The pitching was good and was pretty typical for the era in that there were a lot of good pitchers and no real standout “ace.”  Lefty Bob Ojeda led in wins (18), former Cy Young winner Dwight Gooden was only 21 and tied with flame-thrower Sid Fernandez for the team lead in strikeouts (200). A number of  people thought Ron Darling had the best stuff and Rick Aguilera, not yet the Minnesota Twins great reliever was the fifth starter. Jesse Orosco had 21 saves from the left side and Roger McDowell had 22 from the right. It was one of the last teams to use both a right and left-handed reliever tandem. The manager was Davey Johnson, the old Orioles and Braves second baseman and the bench featured Kevin Mitchell and Howard Johnson (who didn’t run a  hotel).
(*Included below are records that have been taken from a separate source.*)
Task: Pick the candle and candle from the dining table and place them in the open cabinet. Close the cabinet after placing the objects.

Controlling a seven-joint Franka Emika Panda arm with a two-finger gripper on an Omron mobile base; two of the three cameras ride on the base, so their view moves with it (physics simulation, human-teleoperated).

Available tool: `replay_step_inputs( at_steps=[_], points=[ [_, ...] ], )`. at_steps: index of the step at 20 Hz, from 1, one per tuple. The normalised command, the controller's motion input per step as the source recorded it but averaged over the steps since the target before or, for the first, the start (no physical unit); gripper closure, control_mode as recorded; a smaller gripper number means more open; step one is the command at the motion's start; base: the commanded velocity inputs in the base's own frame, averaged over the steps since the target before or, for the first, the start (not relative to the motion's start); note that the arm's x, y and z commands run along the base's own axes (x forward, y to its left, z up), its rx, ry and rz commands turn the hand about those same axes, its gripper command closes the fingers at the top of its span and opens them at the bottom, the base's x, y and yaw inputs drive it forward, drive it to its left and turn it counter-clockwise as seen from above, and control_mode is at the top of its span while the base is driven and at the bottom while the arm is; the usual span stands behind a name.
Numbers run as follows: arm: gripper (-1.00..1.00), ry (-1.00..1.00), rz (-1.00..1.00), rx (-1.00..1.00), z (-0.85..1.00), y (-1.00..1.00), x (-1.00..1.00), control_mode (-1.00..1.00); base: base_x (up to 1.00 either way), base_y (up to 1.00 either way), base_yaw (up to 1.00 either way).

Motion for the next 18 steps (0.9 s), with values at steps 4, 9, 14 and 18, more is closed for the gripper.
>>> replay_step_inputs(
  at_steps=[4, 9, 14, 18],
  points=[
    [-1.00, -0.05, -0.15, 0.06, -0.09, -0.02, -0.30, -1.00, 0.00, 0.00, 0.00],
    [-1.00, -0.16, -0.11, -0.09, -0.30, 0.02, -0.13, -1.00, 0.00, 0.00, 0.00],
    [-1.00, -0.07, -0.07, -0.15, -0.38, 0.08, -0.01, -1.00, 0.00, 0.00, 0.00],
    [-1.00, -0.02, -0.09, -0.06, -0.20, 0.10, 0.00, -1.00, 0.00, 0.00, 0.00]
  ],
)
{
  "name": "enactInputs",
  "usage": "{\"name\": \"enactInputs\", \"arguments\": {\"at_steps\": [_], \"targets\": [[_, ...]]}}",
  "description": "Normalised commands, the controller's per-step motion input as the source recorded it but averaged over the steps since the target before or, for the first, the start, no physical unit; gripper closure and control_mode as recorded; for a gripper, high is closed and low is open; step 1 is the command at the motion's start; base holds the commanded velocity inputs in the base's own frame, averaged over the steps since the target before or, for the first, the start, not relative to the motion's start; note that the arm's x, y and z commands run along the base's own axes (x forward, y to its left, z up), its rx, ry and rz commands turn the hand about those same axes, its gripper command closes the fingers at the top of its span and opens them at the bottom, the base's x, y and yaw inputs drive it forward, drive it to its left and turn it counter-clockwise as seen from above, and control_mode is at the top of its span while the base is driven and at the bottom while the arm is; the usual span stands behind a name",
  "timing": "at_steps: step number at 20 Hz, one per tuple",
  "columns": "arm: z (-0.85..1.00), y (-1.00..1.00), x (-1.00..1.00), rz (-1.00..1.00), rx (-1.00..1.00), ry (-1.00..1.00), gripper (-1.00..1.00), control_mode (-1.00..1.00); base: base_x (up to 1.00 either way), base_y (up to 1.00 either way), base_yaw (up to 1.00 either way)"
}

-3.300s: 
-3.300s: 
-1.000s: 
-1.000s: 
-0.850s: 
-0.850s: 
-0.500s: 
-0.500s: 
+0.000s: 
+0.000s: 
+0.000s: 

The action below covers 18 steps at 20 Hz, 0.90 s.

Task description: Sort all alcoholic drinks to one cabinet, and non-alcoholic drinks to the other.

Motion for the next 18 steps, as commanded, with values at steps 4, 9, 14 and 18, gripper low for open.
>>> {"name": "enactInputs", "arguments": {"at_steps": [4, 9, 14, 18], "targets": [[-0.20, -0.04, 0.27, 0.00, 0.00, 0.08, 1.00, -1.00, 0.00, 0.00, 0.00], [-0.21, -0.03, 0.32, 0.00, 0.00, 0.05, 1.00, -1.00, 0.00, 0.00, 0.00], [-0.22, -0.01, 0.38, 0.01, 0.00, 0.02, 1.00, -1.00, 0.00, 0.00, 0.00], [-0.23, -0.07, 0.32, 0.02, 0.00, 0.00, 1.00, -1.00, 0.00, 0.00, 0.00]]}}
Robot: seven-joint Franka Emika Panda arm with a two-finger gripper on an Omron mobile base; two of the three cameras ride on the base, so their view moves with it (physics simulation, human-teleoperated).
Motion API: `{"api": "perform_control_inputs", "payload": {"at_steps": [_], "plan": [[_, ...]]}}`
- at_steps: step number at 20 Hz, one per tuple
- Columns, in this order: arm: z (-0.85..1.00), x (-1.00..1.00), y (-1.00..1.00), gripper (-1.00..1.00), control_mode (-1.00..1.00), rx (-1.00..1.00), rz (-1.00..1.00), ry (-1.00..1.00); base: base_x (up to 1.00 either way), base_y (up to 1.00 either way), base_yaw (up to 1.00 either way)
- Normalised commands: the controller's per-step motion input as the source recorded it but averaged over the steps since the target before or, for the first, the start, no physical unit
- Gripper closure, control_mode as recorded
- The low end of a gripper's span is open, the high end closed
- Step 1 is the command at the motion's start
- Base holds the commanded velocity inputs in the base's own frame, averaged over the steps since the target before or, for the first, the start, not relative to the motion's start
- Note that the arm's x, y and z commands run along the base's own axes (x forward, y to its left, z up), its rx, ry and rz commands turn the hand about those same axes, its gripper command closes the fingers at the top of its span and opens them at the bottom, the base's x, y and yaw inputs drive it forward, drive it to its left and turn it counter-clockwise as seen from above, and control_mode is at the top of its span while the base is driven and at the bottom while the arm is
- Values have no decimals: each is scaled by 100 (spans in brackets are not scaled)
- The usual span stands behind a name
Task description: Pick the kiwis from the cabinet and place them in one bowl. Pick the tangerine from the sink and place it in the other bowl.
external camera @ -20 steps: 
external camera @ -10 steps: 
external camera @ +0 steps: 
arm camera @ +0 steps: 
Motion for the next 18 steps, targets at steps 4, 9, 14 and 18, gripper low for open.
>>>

The team won their division by 21.5 games over Philadelphia then played a great LCS against Houston, climaxing with the game six I detailed in the last post. In the World Series they took on Boston and won in seven games. After dropping the first two games, they won four of the next five, including the extra innings game six that featured Wilson’s roller through Buckner’s legs.

It was a team built for a long haul. They were expected to win multiple championships and dominate the NL for five or six years. They didn’t. They managed one more division title (in 1988) and that was all. No one seems to have told the St. Louis Cardinals (in 1985 and 1987) or the Los Angeles Dodgers (in 1988) that the Mets were invincible. Part of the problem was the team itself.  Carter got old, so did Hernandez and Wilson. Ojeda had a few good years but was never an ace and Backman was no Joe Morgan. Darling never panned out. Both Gooden and Strawberry ended up with drug problems and never became the transcendent players some thought they would become. Then there were the trades. Aguilera became a star reliever, but for Minnesota. Bench player Mitchell won an MVP but did it at San Francisco.  And Orosco did win another championship, he just did it two years later with the Dodgers when they beat his former Mets teammates.

This was a team that reminds me a lot of the 1984 Detroit team. Good hitting, good pitching, a powerful bullpen, and one championship. I always thought they’d do better, but was wrong. Still, it’s nice to celebrate them for their one magnificent run.